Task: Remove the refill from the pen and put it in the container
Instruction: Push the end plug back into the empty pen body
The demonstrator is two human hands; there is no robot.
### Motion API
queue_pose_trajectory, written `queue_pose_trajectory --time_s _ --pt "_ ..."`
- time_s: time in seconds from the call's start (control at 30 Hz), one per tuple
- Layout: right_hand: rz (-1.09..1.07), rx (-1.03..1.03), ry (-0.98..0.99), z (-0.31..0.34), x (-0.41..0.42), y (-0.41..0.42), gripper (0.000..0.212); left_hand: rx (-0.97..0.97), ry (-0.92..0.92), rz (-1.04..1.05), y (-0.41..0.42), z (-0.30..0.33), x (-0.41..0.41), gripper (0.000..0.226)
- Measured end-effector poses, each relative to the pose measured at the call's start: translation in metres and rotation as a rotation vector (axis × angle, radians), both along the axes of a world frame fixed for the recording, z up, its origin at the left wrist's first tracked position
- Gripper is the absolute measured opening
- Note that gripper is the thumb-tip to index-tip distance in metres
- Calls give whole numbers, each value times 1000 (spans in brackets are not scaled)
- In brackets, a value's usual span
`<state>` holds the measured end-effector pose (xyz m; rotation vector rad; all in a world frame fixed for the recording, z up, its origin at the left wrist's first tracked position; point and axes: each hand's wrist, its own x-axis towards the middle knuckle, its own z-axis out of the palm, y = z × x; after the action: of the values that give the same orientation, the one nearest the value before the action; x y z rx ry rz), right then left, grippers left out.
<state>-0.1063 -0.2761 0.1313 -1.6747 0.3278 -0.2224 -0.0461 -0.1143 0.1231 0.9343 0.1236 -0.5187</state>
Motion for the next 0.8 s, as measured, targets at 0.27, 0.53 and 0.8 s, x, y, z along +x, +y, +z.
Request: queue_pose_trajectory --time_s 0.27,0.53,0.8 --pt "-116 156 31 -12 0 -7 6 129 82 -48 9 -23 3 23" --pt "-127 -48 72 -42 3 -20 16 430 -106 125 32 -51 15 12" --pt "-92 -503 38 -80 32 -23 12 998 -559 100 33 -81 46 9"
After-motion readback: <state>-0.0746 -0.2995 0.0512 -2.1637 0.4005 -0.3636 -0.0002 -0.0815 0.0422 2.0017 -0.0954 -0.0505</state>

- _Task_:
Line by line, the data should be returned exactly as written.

- _Task result_:
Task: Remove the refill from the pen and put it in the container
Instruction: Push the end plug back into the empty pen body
The demonstrator is two human hands; there is no robot.
### Motion API
queue_pose_trajectory, written `queue_pose_trajectory --time_s _ --pt "_ ..."`
- time_s: time in seconds from the call's start (control at 30 Hz), one per tuple
- Layout: right_hand: rz (-1.09..1.07), rx (-1.03..1.03), ry (-0.98..0.99), z (-0.31..0.34), x (-0.41..0.42), y (-0.41..0.42), gripper (0.000..0.212); left_hand: rx (-0.97..0.97), ry (-0.92..0.92), rz (-1.04..1.05), y (-0.41..0.42), z (-0.30..0.33), x (-0.41..0.41), gripper (0.000..0.226)
- Measured end-effector poses, each relative to the pose measured at the call's start: translation in metres and rotation as a rotation vector (axis × angle, radians), both along the axes of a world frame fixed for the recording, z up, its origin at the left wrist's first tracked position
- Gripper is the absolute measured opening
- Note that gripper is the thumb-tip to index-tip distance in metres
- Calls give whole numbers, each value times 1000 (spans in brackets are not scaled)
- In brackets, a value's usual span
`<state>` holds the measured end-effector pose (xyz m; rotation vector rad; all in a world frame fixed for the recording, z up, its origin at the left wrist's first tracked position; point and axes: each hand's wrist, its own x-axis towards the middle knuckle, its own z-axis out of the palm, y = z × x; after the action: of the values that give the same orientation, the one nearest the value before the action; x y z rx ry rz), right then left, grippers left out.
<state>-0.1063 -0.2761 0.1313 -1.6747 0.3278 -0.2224 -0.0461 -0.1143 0.1231 0.9343 0.1236 -0.5187</state>
Motion for the next 0.8 s, as measured, targets at 0.27, 0.53 and 0.8 s, x, y, z along +x, +y, +z.
Request: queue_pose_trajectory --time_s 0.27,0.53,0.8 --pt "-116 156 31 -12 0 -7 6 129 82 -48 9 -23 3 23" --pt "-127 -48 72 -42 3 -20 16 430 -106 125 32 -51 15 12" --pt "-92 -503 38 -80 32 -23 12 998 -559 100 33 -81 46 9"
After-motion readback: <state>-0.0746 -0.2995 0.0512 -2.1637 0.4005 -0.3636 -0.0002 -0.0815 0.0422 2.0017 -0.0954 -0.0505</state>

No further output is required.